The preceding discussion implicitly assumed that the rotamers $r_{k}$ are all different orientations of the same amino acid side chain. That is, the sequence of the protein was assumed to be fixed. It is also possible to allow multiple side chains to "compete" over a position $k$ by including both types of side chains in the set of rotamers for that position. This allows a novel sequence to be designed onto a given protein backbone. A short zinc finger protein fold has been redesigned this way. However, this greatly increases the number of rotamers per position and still requires a fixed protein length.

==Generalizations==
More powerful and more general criteria have been introduced that improve both the efficiency and the eliminating power of the method for both prediction and design applications.
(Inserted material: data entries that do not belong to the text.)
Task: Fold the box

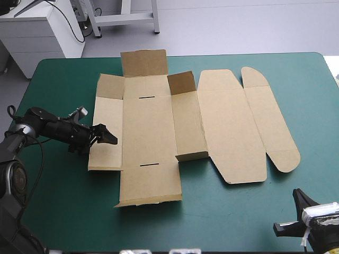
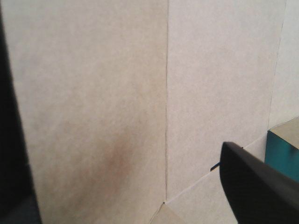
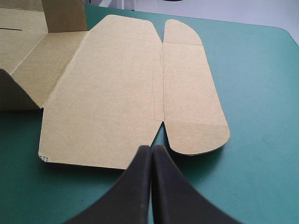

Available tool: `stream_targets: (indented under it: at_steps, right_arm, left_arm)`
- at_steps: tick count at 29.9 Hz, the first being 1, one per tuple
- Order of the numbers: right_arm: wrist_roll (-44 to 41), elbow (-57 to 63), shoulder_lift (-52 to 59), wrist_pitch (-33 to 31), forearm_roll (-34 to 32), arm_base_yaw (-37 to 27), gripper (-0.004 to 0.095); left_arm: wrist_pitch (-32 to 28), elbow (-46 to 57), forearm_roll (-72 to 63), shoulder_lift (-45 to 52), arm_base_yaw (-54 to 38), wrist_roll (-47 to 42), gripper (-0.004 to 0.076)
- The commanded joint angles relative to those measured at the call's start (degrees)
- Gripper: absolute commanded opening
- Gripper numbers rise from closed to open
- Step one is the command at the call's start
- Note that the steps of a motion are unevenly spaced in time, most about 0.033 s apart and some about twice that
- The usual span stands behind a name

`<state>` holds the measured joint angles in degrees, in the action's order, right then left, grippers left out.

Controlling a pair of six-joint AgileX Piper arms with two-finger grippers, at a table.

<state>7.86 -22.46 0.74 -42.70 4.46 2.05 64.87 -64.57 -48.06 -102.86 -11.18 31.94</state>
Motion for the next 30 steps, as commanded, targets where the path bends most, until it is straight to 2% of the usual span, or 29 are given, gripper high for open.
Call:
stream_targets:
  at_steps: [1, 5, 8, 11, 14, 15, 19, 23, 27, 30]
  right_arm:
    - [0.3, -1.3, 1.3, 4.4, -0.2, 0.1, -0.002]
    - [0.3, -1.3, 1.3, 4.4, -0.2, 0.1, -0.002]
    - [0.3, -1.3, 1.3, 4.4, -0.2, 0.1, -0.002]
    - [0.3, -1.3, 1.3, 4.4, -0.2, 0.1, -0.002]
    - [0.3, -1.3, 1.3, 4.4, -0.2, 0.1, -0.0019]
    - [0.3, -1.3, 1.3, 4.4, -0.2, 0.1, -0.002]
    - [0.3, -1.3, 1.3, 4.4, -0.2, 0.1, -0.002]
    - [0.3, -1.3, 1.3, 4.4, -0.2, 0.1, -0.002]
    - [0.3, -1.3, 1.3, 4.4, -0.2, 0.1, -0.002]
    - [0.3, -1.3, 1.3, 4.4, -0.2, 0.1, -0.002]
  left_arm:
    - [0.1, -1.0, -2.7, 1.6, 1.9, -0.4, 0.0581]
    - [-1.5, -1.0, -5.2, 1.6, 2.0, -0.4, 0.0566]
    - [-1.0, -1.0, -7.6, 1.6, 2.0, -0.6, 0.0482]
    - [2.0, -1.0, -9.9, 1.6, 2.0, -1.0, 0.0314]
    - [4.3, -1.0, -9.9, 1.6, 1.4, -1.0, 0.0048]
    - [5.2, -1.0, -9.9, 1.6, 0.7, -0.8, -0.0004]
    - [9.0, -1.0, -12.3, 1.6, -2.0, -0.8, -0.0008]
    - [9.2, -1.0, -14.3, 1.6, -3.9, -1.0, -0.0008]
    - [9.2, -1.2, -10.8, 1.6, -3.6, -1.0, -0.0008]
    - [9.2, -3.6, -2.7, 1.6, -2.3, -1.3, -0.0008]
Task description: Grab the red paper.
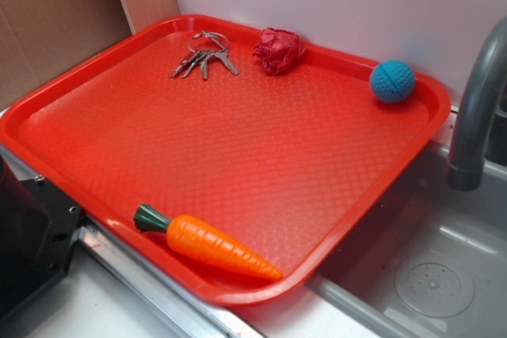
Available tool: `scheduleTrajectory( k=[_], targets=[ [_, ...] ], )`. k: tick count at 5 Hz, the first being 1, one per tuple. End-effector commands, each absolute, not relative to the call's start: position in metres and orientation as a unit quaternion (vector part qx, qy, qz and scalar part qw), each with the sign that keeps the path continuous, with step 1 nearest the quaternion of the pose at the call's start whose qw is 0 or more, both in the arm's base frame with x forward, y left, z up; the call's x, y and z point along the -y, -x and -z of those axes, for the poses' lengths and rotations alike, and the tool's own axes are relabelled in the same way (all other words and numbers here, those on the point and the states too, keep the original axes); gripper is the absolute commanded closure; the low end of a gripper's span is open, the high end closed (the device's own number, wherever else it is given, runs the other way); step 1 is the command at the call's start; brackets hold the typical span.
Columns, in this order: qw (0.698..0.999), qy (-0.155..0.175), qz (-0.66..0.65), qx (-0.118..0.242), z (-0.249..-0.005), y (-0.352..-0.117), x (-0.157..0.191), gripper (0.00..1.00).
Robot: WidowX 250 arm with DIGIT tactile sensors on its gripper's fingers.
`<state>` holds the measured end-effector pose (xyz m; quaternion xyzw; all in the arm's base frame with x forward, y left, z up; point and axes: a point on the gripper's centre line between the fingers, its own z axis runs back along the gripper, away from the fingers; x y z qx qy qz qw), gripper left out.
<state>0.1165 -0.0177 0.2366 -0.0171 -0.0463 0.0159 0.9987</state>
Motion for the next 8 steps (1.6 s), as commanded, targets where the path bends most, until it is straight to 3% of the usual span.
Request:
scheduleTrajectory(
  k=[1,2,3,5,7,8],
  targets=[
    [0.999,0.017,-0.016,0.046,-0.237,-0.117,0.018,0.00],
    [0.998,0.012,-0.026,0.047,-0.196,-0.151,0.000,0.00],
    [0.997,-0.007,-0.030,0.069,-0.174,-0.177,-0.010,0.00],
    [0.996,-0.023,-0.002,0.084,-0.147,-0.222,-0.010,0.00],
    [0.991,-0.043,-0.008,0.129,-0.103,-0.311,-0.008,0.00],
    [0.990,-0.052,-0.006,0.131,-0.088,-0.337,-0.007,0.00]
  ],
)
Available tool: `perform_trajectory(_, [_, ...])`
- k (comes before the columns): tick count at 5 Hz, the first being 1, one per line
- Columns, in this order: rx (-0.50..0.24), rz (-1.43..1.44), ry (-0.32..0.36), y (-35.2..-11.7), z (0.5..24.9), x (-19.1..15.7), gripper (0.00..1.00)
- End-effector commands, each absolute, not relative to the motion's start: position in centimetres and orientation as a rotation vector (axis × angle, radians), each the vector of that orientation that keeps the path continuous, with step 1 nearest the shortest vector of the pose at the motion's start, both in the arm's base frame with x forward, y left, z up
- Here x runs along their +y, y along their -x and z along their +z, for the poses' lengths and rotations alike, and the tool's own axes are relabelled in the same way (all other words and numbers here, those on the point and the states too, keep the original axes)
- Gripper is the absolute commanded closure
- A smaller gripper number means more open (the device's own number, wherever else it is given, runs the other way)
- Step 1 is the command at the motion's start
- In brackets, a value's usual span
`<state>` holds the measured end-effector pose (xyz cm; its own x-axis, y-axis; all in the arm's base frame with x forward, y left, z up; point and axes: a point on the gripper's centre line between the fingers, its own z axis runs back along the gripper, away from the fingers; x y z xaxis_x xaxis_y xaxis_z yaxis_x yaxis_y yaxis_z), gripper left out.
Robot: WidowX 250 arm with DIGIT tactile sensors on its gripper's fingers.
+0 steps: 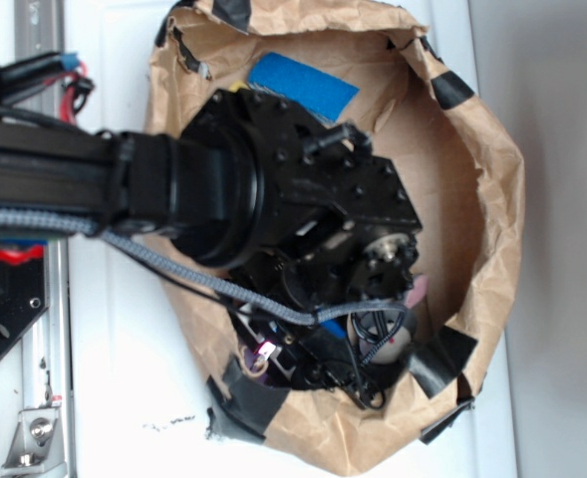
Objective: Grab the silver keys.
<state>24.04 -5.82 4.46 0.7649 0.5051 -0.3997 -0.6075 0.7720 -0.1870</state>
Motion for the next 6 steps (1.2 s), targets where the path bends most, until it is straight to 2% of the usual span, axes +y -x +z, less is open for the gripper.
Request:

One example is a refinement of the singles elimination criterion known as the Goldstein criterion, which arises from fairly straightforward algebraic manipulation before applying the minimization:

$E_{k}(r_{k}^{A}) - E_{k}(r_{k}^{B}) + \sum_{l=1}^{N} \min_{X} \left(E_{kl}(r_{k}^{A}, r_{l}^{X}) - E_{kl}(r_{k}^{B}, r_{l}^{X})\right) > 0$

Thus rotamer $r_{k}^{A}$ can be eliminated if any alternative rotamer from the set at $r_{k}$ contributes less to the total energy than $r_{k}^{A}$. This is an improvement over the original criterion, which requires comparison of the best possible (that is, the smallest) energy contribution from $r_{k}^{A}$ with the worst possible contribution from an alternative rotamer.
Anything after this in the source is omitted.